Set down all the lines below, each one exactly as shown.

[Given information Boundary: Start]

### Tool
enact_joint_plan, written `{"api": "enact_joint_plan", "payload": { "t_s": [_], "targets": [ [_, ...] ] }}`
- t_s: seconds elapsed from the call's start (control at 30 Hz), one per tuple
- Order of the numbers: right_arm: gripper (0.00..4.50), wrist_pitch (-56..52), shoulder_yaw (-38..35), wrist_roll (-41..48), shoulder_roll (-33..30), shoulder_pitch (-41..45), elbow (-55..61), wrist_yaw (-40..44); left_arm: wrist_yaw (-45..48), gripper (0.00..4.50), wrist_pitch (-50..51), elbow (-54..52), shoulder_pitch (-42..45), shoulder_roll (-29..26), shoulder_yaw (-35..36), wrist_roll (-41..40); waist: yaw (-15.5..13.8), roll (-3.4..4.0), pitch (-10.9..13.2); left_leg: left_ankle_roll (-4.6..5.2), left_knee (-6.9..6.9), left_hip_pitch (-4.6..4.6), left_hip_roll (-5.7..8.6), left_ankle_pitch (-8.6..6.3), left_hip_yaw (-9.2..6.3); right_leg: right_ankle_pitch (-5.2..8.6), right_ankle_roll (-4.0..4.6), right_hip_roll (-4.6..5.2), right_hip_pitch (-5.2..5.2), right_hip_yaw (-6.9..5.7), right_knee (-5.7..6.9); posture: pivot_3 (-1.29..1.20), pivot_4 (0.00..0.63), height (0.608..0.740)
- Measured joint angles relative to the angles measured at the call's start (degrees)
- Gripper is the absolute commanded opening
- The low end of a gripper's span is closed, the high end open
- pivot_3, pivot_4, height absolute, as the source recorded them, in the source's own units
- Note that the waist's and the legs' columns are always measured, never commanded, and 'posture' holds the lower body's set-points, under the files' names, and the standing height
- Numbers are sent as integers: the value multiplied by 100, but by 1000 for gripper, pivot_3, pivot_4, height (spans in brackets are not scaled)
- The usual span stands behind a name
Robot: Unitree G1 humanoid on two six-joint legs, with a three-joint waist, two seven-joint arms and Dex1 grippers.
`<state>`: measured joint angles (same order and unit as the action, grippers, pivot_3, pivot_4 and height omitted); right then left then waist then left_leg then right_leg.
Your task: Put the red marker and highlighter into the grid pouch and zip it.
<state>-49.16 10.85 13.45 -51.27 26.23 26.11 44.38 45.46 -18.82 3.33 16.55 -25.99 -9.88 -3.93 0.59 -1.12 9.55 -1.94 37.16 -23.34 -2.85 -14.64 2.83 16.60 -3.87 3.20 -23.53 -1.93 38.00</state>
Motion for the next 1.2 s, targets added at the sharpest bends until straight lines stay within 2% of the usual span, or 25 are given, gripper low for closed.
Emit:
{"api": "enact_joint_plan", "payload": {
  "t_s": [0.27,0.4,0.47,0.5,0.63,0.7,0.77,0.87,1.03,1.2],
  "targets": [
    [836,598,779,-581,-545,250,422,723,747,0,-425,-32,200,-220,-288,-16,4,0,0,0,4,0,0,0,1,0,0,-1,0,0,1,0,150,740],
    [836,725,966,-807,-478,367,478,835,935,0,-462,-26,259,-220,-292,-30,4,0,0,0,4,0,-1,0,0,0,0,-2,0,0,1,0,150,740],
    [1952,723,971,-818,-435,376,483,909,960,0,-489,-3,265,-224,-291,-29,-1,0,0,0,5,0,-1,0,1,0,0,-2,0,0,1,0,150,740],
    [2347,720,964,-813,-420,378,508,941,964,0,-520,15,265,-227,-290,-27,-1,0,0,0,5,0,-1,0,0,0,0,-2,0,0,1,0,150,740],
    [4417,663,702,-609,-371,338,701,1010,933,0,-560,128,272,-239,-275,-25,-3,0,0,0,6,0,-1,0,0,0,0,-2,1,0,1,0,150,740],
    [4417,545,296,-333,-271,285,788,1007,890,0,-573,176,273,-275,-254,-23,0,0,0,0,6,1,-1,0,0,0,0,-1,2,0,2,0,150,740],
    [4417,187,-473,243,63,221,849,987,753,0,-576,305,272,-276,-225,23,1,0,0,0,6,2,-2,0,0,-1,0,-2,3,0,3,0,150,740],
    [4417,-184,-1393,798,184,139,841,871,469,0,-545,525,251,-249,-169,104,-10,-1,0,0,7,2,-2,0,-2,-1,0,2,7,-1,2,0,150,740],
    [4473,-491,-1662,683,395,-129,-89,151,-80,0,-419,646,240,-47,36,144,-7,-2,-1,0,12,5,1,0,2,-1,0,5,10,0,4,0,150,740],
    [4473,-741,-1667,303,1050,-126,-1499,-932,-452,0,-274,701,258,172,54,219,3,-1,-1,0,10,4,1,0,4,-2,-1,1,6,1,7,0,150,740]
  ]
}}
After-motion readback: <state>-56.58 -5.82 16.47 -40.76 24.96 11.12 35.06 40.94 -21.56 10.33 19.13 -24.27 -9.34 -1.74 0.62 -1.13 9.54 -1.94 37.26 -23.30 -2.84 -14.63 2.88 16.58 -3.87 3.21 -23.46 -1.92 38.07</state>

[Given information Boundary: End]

Exercise response
### Tool
enact_joint_plan, written `{"api": "enact_joint_plan", "payload": { "t_s": [_], "targets": [ [_, ...] ] }}`
- t_s: seconds elapsed from the call's start (control at 30 Hz), one per tuple
- Order of the numbers: right_arm: gripper (0.00..4.50), wrist_pitch (-56..52), shoulder_yaw (-38..35), wrist_roll (-41..48), shoulder_roll (-33..30), shoulder_pitch (-41..45), elbow (-55..61), wrist_yaw (-40..44); left_arm: wrist_yaw (-45..48), gripper (0.00..4.50), wrist_pitch (-50..51), elbow (-54..52), shoulder_pitch (-42..45), shoulder_roll (-29..26), shoulder_yaw (-35..36), wrist_roll (-41..40); waist: yaw (-15.5..13.8), roll (-3.4..4.0), pitch (-10.9..13.2); left_leg: left_ankle_roll (-4.6..5.2), left_knee (-6.9..6.9), left_hip_pitch (-4.6..4.6), left_hip_roll (-5.7..8.6), left_ankle_pitch (-8.6..6.3), left_hip_yaw (-9.2..6.3); right_leg: right_ankle_pitch (-5.2..8.6), right_ankle_roll (-4.0..4.6), right_hip_roll (-4.6..5.2), right_hip_pitch (-5.2..5.2), right_hip_yaw (-6.9..5.7), right_knee (-5.7..6.9); posture: pivot_3 (-1.29..1.20), pivot_4 (0.00..0.63), height (0.608..0.740)
- Measured joint angles relative to the angles measured at the call's start (degrees)
- Gripper is the absolute commanded opening
- The low end of a gripper's span is closed, the high end open
- pivot_3, pivot_4, height absolute, as the source recorded them, in the source's own units
- Note that the waist's and the legs' columns are always measured, never commanded, and 'posture' holds the lower body's set-points, under the files' names, and the standing height
- Numbers are sent as integers: the value multiplied by 100, but by 1000 for gripper, pivot_3, pivot_4, height (spans in brackets are not scaled)
- The usual span stands behind a name
Robot: Unitree G1 humanoid on two six-joint legs, with a three-joint waist, two seven-joint arms and Dex1 grippers.
`<state>`: measured joint angles (same order and unit as the action, grippers, pivot_3, pivot_4 and height omitted); right then left then waist then left_leg then right_leg.
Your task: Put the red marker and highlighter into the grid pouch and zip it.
<state>-49.16 10.85 13.45 -51.27 26.23 26.11 44.38 45.46 -18.82 3.33 16.55 -25.99 -9.88 -3.93 0.59 -1.12 9.55 -1.94 37.16 -23.34 -2.85 -14.64 2.83 16.60 -3.87 3.20 -23.53 -1.93 38.00</state>
Motion for the next 1.2 s, targets added at the sharpest bends until straight lines stay within 2% of the usual span, or 25 are given, gripper low for closed.
Emit:
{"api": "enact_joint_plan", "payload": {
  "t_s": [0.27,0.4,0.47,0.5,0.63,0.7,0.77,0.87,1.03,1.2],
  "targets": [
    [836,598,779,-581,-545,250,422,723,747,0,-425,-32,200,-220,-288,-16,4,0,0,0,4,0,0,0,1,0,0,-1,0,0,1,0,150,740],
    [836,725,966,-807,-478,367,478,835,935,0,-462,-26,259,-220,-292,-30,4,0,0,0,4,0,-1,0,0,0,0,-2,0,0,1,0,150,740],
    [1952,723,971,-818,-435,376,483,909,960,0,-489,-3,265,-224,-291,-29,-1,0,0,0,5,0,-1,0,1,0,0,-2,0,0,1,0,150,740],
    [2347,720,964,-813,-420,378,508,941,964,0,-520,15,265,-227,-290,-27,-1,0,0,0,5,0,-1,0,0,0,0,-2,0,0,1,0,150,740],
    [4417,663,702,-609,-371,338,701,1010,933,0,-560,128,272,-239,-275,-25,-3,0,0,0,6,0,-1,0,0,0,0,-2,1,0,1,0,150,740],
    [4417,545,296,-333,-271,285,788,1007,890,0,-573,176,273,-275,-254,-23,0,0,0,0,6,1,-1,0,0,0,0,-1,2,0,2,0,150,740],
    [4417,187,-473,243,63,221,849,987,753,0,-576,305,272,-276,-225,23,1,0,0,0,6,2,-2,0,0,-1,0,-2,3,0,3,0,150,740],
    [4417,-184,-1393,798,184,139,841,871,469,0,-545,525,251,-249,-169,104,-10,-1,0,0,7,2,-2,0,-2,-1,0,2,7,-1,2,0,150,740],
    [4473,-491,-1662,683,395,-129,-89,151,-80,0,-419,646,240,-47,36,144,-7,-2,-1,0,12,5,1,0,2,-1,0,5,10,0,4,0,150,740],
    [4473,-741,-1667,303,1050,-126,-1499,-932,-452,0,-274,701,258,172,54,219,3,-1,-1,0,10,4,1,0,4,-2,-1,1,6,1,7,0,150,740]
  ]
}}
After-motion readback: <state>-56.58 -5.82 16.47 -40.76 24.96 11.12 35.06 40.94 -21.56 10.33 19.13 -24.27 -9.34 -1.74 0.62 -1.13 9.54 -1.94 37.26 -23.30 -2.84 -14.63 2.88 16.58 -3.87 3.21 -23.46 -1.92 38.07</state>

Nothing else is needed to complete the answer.